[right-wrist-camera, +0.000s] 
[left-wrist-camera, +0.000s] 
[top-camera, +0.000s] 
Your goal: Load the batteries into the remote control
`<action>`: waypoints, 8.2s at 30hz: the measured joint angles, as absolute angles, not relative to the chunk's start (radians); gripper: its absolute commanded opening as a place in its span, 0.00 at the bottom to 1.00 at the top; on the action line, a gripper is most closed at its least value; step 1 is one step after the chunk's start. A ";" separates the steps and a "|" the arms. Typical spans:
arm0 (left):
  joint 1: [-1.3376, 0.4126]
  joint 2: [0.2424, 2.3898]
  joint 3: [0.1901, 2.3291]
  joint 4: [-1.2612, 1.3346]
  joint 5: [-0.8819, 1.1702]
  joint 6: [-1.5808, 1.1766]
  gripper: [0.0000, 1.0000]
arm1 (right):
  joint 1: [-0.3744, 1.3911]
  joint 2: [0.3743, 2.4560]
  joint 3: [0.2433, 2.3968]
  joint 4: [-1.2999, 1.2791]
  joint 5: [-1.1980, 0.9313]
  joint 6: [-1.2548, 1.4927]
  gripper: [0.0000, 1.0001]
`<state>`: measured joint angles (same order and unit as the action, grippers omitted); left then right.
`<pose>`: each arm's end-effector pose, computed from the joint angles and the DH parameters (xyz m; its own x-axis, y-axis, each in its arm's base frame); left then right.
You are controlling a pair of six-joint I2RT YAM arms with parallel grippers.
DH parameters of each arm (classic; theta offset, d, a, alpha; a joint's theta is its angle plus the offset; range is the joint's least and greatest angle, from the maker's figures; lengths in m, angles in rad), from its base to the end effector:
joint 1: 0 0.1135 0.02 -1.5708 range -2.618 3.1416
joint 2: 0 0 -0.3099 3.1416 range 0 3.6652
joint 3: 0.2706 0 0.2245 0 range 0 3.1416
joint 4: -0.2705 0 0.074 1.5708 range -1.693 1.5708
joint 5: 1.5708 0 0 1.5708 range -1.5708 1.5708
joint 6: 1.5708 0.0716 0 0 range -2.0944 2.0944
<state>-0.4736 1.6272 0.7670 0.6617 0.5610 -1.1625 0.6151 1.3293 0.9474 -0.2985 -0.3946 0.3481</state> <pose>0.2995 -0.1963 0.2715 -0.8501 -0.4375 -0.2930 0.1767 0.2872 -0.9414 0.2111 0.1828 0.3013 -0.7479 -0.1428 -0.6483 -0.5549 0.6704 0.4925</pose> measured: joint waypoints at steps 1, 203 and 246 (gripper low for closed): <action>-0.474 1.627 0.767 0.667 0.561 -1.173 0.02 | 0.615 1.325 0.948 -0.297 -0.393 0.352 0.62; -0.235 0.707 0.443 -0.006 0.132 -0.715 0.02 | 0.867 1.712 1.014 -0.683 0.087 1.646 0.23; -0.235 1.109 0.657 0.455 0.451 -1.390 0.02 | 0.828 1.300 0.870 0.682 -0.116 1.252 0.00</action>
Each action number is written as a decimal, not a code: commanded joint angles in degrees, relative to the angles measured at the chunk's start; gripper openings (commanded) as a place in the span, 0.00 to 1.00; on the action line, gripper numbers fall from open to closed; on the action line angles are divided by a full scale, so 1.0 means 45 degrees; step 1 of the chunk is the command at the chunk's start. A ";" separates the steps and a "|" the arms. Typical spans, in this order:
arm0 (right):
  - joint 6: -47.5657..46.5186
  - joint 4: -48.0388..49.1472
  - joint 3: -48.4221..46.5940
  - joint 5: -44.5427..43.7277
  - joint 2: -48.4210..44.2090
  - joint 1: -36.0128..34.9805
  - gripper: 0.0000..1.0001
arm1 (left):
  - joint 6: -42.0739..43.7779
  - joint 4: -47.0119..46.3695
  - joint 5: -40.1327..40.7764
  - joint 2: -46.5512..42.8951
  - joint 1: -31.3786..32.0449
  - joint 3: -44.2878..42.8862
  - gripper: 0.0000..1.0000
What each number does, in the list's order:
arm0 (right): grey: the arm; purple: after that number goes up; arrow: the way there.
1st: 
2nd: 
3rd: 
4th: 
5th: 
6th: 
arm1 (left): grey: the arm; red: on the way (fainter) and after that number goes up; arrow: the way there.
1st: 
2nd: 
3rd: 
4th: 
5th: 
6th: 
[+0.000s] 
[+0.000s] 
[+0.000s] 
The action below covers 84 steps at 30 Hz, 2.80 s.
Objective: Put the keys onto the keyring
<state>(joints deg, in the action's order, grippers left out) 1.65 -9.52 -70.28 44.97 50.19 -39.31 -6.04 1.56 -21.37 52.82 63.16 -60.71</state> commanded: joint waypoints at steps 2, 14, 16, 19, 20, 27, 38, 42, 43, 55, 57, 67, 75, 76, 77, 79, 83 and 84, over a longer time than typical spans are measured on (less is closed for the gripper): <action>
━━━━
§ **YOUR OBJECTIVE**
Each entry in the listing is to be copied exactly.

§ **OUTPUT OF THE EXERCISE**
[right-wrist-camera, +0.000s] 
[left-wrist-camera, +0.000s] 
[top-camera, +0.000s] 
Your goal: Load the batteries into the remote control
`<action>`: waypoints, 8.2s at 30hz: the measured joint angles, as absolute angles, not relative to the chunk's start (radians); gripper: its absolute commanded opening as a place in its span, 0.00 at the bottom to 1.00 at the top; on the action line, a gripper is most closed at its least value; step 1 is one step after the chunk's start. A ";" separates the steps and a "|" the arms. Typical spans:
arm0 (left):
  joint 1: [-1.3376, 0.4126]
  joint 2: [0.2424, 2.3898]
  joint 3: [0.1901, 2.3291]
  joint 4: [-1.2612, 1.3346]
  joint 5: [-0.8819, 1.1702]
  joint 6: [-1.5808, 1.1766]
  gripper: [0.0000, 1.0000]
arm1 (right):
  joint 1: [-0.3744, 1.3911]
  joint 2: [0.3743, 2.4560]
  joint 3: [0.2433, 2.3968]
  joint 4: [-1.2999, 1.2791]
  joint 5: [-1.1980, 0.9313]
  joint 6: [-1.2548, 1.4927]
  gripper: [0.0000, 1.0001]
`<state>`: measured joint angles (same order and unit as the action, grippers omitted); left then right.
`<pose>`: each arm's end-effector pose, computed from the joint angles and the DH parameters (xyz m; its own x-axis, y-axis, each in its arm's base frame); left then right.
You are controlling a pair of six-joint I2RT YAM arms with parallel grippers.
DH parameters of each arm (classic; theta offset, d, a, alpha; a joint's theta is its angle plus the offset; range is the joint's least and greatest angle, from the maker's figures; lengths in m, angles in rad), from its base to the end effector:
joint 1: 0 0.1135 0.02 -1.5708 range -2.618 3.1416
joint 2: 0 0 -0.3099 3.1416 range 0 3.6652
joint 3: 0.2706 0 0.2245 0 range 0 3.1416
joint 4: -0.2705 0 0.074 1.5708 range -1.693 1.5708
joint 5: 1.5708 0 0 1.5708 range -1.5708 1.5708
joint 6: 1.5708 0.0716 0 0 range -2.0944 2.0944
<state>-0.4736 1.6272 0.7670 0.6617 0.5610 -1.1625 0.6151 1.3293 0.9474 -0.2985 -0.3946 0.3481</state> <pose>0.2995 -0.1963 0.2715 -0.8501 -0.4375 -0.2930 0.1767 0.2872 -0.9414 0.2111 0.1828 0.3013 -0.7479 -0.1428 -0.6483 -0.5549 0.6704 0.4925</pose> measured: joint waypoints at steps 1, 203 and 246 (gripper low for closed): <action>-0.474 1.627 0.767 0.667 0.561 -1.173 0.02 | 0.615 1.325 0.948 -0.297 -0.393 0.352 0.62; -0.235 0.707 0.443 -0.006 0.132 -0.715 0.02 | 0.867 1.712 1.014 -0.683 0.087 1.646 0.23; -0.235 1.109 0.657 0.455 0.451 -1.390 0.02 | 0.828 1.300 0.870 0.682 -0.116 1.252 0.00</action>
Each action number is written as a decimal, not a code: commanded joint angles in degrees, relative to the angles measured at the chunk's start; gripper openings (commanded) as a place in the span, 0.00 to 1.00; on the action line, gripper numbers fall from open to closed; on the action line angles are divided by a full scale, so 1.0 means 45 degrees; step 1 of the chunk is the command at the chunk's start. A ";" separates the steps and a "|" the arms. Typical spans, in this order:
arm0 (right):
  - joint 6: -47.5657..46.5186
  - joint 4: -48.0388..49.1472
  - joint 3: -48.4221..46.5940
  - joint 5: -44.5427..43.7277
  - joint 2: -48.4210..44.2090
  - joint 1: -36.0128..34.9805
  - gripper: 0.0000..1.0001
arm1 (left):
  - joint 6: -42.0739..43.7779
  - joint 4: -47.0119..46.3695
  - joint 5: -40.1327..40.7764
  - joint 2: -46.5512..42.8951
  - joint 1: -31.3786..32.0449
  - joint 3: -44.2878..42.8862
  - gripper: 0.0000..1.0000
What each number does, in the list's order:
arm0 (right): grey: the arm; purple: after that number goes up; arrow: the way there.
1st: 
2nd: 
3rd: 
4th: 
5th: 
6th: 
arm1 (left): grey: the arm; red: on the way (fainter) and after that number goes up; arrow: the way there.
1st: 
2nd: 
3rd: 
4th: 
5th: 
6th: 
[+0.000s] 
[+0.000s] 
[+0.000s] 
The action below covers 84 steps at 30 Hz, 2.80 s.
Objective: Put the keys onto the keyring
<state>(joints deg, in the action's order, grippers left out) 1.65 -9.52 -70.28 44.97 50.19 -39.31 -6.04 1.56 -21.37 52.82 63.16 -60.71</state> commanded: joint waypoints at steps 2, 14, 16, 19, 20, 27, 38, 42, 43, 55, 57, 67, 75, 76, 77, 79, 83 and 84, over a longer time than typical spans are measured on (less is closed for the gripper): <action>

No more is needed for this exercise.